机构地区:[1]首都医科大学附属北京同仁医院神经内科,北京100730 [2]首都医科大学附属北京同仁医院眼科,北京100730 [3]首都医科大学附属北京同仁医院中心实验室,北京100730
出 处:《中国医学前沿杂志(电子版)》2022年第5期27-32,共6页Chinese Journal of the Frontiers of Medical Science(Electronic Version)
基 金:国家自然科学基金面上项目(81771313);国家自然科学基金面上项目(82171349);国家自然科学基金青年基金项目(81301029);北京市自然科学基金面上项目(7192040);北京市医院管理局“青苗”计划专项经费资助(QML20150206);北京市科技计划课题“首都特色”项目(Z171100001017039);首都医学发展重点攻关项目(2020-2-2056)。

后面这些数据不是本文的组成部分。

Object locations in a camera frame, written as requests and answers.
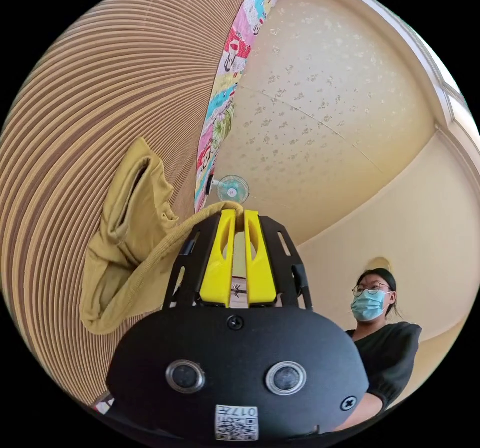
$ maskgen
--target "yellow cloth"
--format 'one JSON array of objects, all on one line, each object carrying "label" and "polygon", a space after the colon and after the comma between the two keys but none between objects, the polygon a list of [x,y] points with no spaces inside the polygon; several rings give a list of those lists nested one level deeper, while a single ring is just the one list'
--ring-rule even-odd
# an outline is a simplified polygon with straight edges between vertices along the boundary
[{"label": "yellow cloth", "polygon": [[236,230],[244,229],[243,207],[234,202],[211,205],[178,225],[163,166],[139,138],[113,177],[83,268],[80,319],[92,333],[110,333],[126,318],[162,308],[172,266],[197,223],[230,208]]}]

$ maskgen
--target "electric fan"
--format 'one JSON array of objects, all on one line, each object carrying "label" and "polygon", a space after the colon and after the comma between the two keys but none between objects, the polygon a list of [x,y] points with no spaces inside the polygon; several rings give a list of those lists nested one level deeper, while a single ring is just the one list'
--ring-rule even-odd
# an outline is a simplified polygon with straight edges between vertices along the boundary
[{"label": "electric fan", "polygon": [[247,182],[236,175],[227,175],[221,180],[213,179],[211,186],[216,187],[216,193],[220,201],[244,203],[250,195]]}]

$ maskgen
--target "yellow bracket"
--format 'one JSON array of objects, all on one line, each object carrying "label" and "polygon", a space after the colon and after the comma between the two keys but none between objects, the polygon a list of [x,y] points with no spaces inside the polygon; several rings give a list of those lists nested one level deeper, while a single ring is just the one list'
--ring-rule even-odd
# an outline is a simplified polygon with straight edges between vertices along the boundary
[{"label": "yellow bracket", "polygon": [[[273,303],[277,297],[269,255],[262,234],[259,214],[245,210],[246,290],[248,306],[252,303]],[[252,256],[255,248],[255,259]]]},{"label": "yellow bracket", "polygon": [[235,210],[222,210],[215,241],[203,277],[200,297],[207,303],[230,305],[234,264]]}]

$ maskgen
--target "surgical mask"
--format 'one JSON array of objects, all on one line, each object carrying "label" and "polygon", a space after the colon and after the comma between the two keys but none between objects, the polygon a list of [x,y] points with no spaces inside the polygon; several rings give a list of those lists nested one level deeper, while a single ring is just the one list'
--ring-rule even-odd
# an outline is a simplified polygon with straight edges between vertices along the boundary
[{"label": "surgical mask", "polygon": [[360,322],[369,322],[379,317],[388,308],[388,306],[384,308],[384,299],[387,293],[390,292],[378,290],[372,294],[368,290],[363,290],[351,303],[353,316]]}]

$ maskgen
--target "eyeglasses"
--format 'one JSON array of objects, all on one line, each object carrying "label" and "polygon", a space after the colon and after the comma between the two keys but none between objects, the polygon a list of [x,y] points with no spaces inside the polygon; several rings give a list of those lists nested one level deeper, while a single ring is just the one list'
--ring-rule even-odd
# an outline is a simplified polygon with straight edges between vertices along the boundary
[{"label": "eyeglasses", "polygon": [[352,291],[356,297],[360,296],[364,290],[367,290],[371,295],[375,295],[382,289],[382,287],[386,287],[390,289],[390,287],[385,283],[378,283],[373,287],[366,287],[365,285],[357,285],[355,288],[352,289]]}]

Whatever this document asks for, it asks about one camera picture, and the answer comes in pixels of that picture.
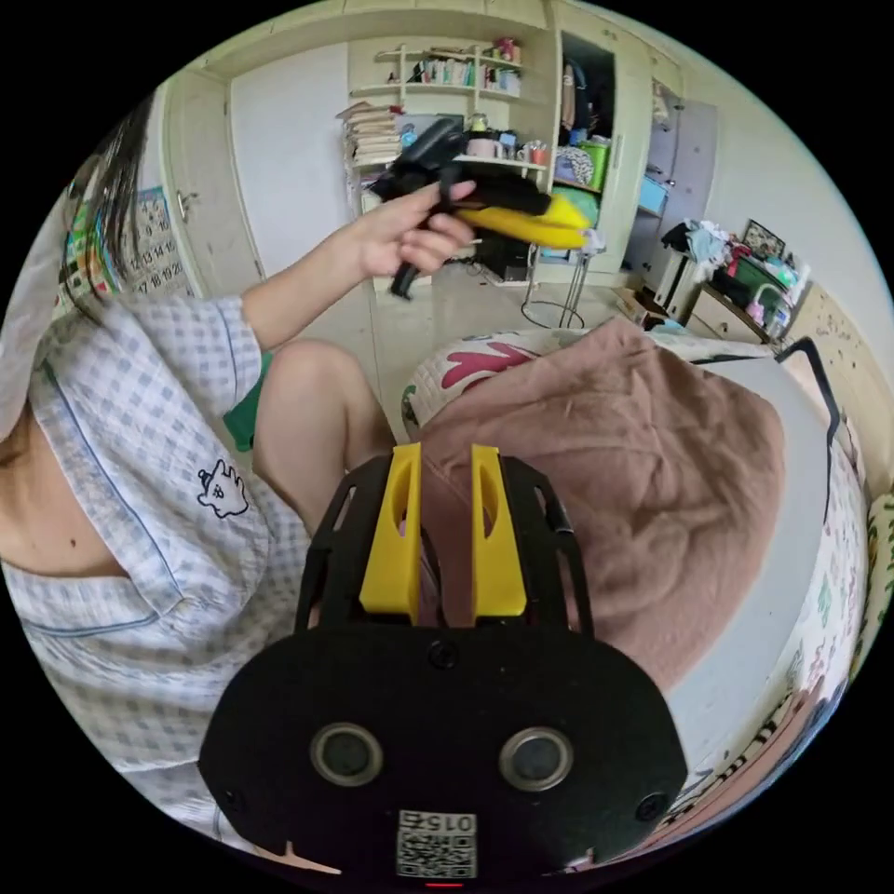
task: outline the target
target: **embroidered logo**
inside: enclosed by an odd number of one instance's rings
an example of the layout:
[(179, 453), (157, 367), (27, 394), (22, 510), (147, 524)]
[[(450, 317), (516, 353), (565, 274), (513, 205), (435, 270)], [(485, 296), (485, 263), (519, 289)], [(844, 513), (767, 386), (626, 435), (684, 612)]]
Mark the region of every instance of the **embroidered logo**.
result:
[(245, 484), (232, 466), (224, 464), (223, 459), (217, 461), (212, 472), (201, 469), (198, 478), (203, 488), (196, 498), (199, 505), (210, 506), (219, 519), (225, 519), (228, 515), (241, 515), (248, 509)]

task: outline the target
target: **screw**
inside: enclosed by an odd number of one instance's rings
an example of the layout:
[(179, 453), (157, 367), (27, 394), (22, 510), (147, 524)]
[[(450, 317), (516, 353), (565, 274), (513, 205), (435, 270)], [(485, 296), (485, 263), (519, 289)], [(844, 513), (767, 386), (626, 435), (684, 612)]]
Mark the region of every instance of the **screw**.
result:
[(233, 789), (227, 789), (223, 793), (223, 799), (225, 800), (226, 805), (237, 813), (240, 813), (245, 809), (245, 799), (239, 792), (236, 792)]
[(657, 820), (668, 809), (668, 796), (664, 792), (656, 792), (644, 798), (636, 808), (636, 819), (640, 822)]
[(459, 652), (453, 643), (446, 643), (443, 640), (435, 640), (428, 648), (428, 660), (432, 667), (439, 671), (449, 671), (456, 667), (459, 660)]

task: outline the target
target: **mug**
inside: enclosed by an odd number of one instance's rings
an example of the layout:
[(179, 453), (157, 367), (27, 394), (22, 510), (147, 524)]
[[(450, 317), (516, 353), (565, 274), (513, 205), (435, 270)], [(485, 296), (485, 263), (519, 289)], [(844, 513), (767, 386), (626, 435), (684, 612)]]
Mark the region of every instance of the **mug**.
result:
[(547, 148), (542, 143), (527, 142), (516, 154), (519, 161), (526, 161), (532, 165), (545, 165), (547, 163)]
[(468, 141), (466, 154), (476, 158), (502, 158), (505, 146), (490, 137), (476, 137)]

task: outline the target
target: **cardboard box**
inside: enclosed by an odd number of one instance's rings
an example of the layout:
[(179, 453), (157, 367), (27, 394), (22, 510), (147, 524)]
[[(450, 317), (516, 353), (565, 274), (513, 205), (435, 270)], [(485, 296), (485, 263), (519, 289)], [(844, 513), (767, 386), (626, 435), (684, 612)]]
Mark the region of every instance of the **cardboard box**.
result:
[(617, 295), (617, 309), (631, 322), (643, 329), (650, 329), (656, 323), (667, 319), (666, 314), (647, 310), (639, 303), (633, 289), (612, 289)]

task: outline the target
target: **storage box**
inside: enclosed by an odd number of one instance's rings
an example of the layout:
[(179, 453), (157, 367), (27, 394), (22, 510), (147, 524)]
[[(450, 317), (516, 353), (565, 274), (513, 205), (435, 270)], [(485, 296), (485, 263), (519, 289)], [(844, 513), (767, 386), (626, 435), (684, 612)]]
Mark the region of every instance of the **storage box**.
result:
[(633, 289), (612, 289), (612, 291), (617, 295), (617, 309), (637, 326), (647, 329), (653, 322), (664, 322), (667, 319), (664, 314), (646, 310), (637, 300)]
[(602, 191), (605, 186), (605, 173), (608, 170), (608, 156), (611, 149), (611, 140), (602, 137), (594, 137), (592, 140), (582, 142), (578, 148), (583, 149), (593, 163), (593, 179), (590, 187)]
[(651, 177), (643, 177), (640, 187), (640, 208), (660, 214), (668, 198), (668, 187)]

摘 要:目的寻找可作为抗N-甲基-D-天冬氨酸受体(N-methyl-D-aspartate receptor,NMDAR)脑炎复发风险评估及预测的指标。方法选取2014年6月至2021年11月期间在首都医科大学附属北京同仁医院神经内科住院治疗的33例抗NMDAR脑炎患者,收集患者临床基线资料,根据患者是否复发,将患者分为复发组与未复发组,多元Logistic回归分析筛选复发相关的危险因素。结果纳入抗NMDAR脑炎患者平均年龄为(35±13)岁,男女比例13∶20。其中复发组15例,平均年龄(34±13)岁,男女比例7∶8。未复发组18例,平均年龄(35±14)岁,男女比例1∶2。通过多元Logistic回归分析显示,治疗中应用二线免疫治疗及血清神经系统副肿瘤综合征(paraneoplastic neurologic syndromes,PNS)相关抗体阳性这两项指标具有统计学差异(P<0.05),是该疾病复发的保护因素。进一步构建函数诊断模型,Y=2.3979-0.8821×血清PNS抗体-2.571×二线免疫治疗,绘制受试者操作特征曲线(receiver operating characteristic curve,ROC曲线),结果显示ROC曲线下面积为0.857,当诊断点选择≤-0.2484时,预测抗NMDAR脑炎不出现复发的敏感性和特异性最高,即当Y值大于-0.2484时,该疾病容易出现复发。结论应用二线免疫治疗及血清PNS抗体阳性作为临床指标可提示抗NMDAR脑炎的复发风险较低,且通过计算函数Y值可进一步评估及预测该疾病的复发风险。Objective To explore the predictors and evaluation factors for recurrent of anti N-methyl-D-aspartate receptor(NMDAR)encephalitis.Method A total of 33 in-hospital patients with anti NMDAR encephalitis in Department of Neurology of Beijing Tongren Hospital were enrolled in this study from June 2014 to November 2021.Clinical characteristics of the patients were collected.The patients were divided into relapsed group and non-relapsed group,Multivariate Logistic regression was used to analyze the risk factors for the recurrence.Result The mean age of anti NMDAR encephalitis patients was(35±13)years,with a male-to-female ratio of 13∶20.There were 15 cases in the relapsed group and the mean age was(34±13)years,with a male-to-female ratio of 7∶8.There were 18 cases in the non-relapsed group and the mean age was(35±14)years,with a male-to-female ratio of 1∶2.Multivariate Logistic regression analysis showed that using second-line immunotherapy and serum antibodies associated with paraneoplastic neurologic syndromes(PNS)were the independent protective factors for anti NMDAR encephalitis recurrence(P<0.05).Functional diagnostic model was constructed as follow:Y=2.3979-0.8821×serum PNS antibodies-2.571×second-line immunotherapy.Receiver operating characteristic(ROC)curve was plotted.The area under curve was 0.857.The sensitivity and specificity were the highest when the diagnostic point was selected≤-0.2484.Anti NMDAR encephalitis was prone to relapse when Y value>-0.2484.Conclusion Second-line immunotherapy and positive serum PNS antibodies may be the factors could indicate that the recurrent risk of anti NMDAR encephalitis was less.Risk evaluation could be calculated by functional model.